Jay Le Fevre (Note: Sometimes spelled "LeFevre".) (September 6, 1893 – April 26, 1970) was a United States representative from New York.

== Early life ==
Jay Le Fevre was born in New Paltz, New York on September 6, 1893, the son of Abram P. Le Fevre and Mary Emma (Van Derlyn) Le Fevre. He graduated from the Lawrenceville School in 1914, then began attendance at Dartmouth College. While at Dartmouth, he joined the Alpha Delta Phi fraternity. Le Fevre left college in 1916 and joined his father's coal, lumber, animal feed, and fuel oil business in New Paltz.

==Military service==
In September 1918, Le Fevre enlisted for World War I, and joined the United States Army as a private. His application for a commission was approved, and he was assigned to the Field Artillery branch Officer Training School at Camp Zachary Taylor, Kentucky.

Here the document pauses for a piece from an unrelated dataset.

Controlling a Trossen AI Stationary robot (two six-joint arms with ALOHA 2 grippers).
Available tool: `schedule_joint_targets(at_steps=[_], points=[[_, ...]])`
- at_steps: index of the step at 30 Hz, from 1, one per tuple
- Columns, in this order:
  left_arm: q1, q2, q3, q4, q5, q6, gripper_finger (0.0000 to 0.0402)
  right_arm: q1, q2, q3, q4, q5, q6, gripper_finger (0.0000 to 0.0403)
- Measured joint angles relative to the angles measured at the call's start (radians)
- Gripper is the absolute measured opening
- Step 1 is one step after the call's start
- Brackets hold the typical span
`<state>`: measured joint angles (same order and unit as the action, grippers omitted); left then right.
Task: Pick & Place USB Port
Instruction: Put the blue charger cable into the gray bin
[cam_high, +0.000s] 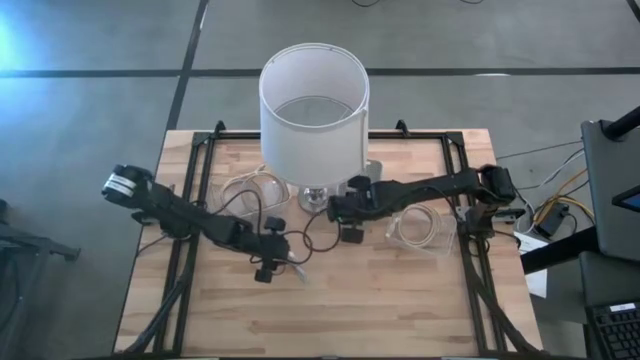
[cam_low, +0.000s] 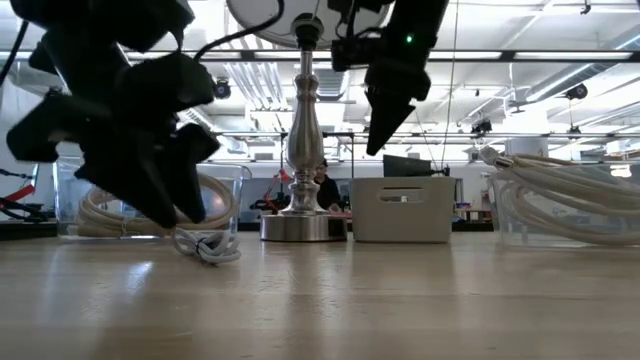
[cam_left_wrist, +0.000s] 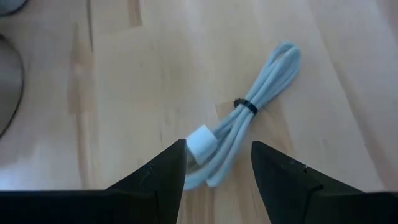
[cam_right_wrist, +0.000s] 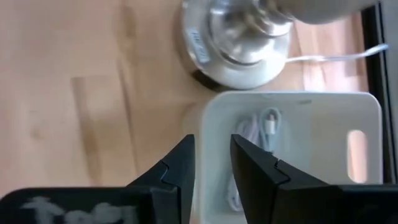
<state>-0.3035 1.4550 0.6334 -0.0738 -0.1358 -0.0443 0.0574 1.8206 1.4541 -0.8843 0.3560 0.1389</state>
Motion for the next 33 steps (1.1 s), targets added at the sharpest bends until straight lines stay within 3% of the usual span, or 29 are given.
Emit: schedule_joint_targets(at_steps=[8,15,19,22,33], points=[[0.000,0.092,0.000,0.067,-0.006,0.102,0.0174,0.061,0.000,0.000,0.003,-0.026,0.064,0.0106],[-0.002,0.125,0.007,0.081,-0.020,0.111,0.0077,0.098,0.001,-0.001,0.063,-0.090,0.063,0.0125],[0.001,0.108,0.011,0.081,-0.153,0.099,0.0037,0.109,0.001,-0.001,0.136,-0.149,0.062,0.0138],[0.003,0.094,0.015,0.083,-0.236,0.099,0.0037,0.118,0.001,-0.001,0.185,-0.189,0.041,0.0148],[0.011,0.083,0.060,0.204,-0.318,0.038,0.0043,0.132,0.002,-0.003,0.249,-0.226,-0.019,0.0168]])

He was still undergoing training as a member of the camp's Casual Company when the Armistice of November 11, 1918 ended the war. (Note: Some sources indicate that Le Fevre was a second lieutenant, but the abstract of his service indicates that he had not received his commission by the time he was discharged.) Le Fevre received his discharge in December 1918, and afterwards was a longtime member of the American Legion.

==Business career==
Le Fevre continued with A. P. Le Fevre and Son, eventually becoming the company's president. He was also a longtime trustee of the New Paltz Savings Bank and a director of the Huguenot Branch of the State of New York National Bank. In addition, he was a longtime director of the Northeast Retail Lumbermen's Association and served as its president.

==Civic and political career==
Le Fevre was a longtime member of the board of visitors of the State Normal School in New Paltz, now the State University of New York at New Paltz. He also belonged to the Holland Society of New York and the New Paltz Dutch Reformed Church, of which he was a longtime consistory member. In addition, Le Fevre served as a director of the Huguenot Historical Society.

A Republican in politics, Le Fevre served as a New Paltz village trustee and was a delegate to the Republican state conventions of 1942 and 1946. In addition, he was a member of the New Paltz Republican Committee from 1930 to 1946.

===Congressman===
In 1942, Le Fevre was elected to the United States House of Representatives. He was reelected three times and served from January 3, 1943 to January 3, 1951. While in Congress, Le Fevre was a member of the special committee that toured Europe in 1946 to develop recommendations for the continent's post-World War II economic development. In addition, he was one of the U.S. House Interior Committee members who visited Hawaii, then recommended to the House that the territory be admitted to the Union.

==Later life==
Le Fevre was not a candidate for renomination in 1950 and returned to his business interests. In 1951, he was appointed to the New York State Bridge Authority, and he served until 1955.

==Death and burial==
LeFevre died in Kingston, New York on April 26, 1970. He was buried at Lloyd Cemetery in Highland, New York.

==Family==
In January 1920, Le Fevre married Mildred B. Hiltebrant, and they remained married until his death. They were the parents of three children.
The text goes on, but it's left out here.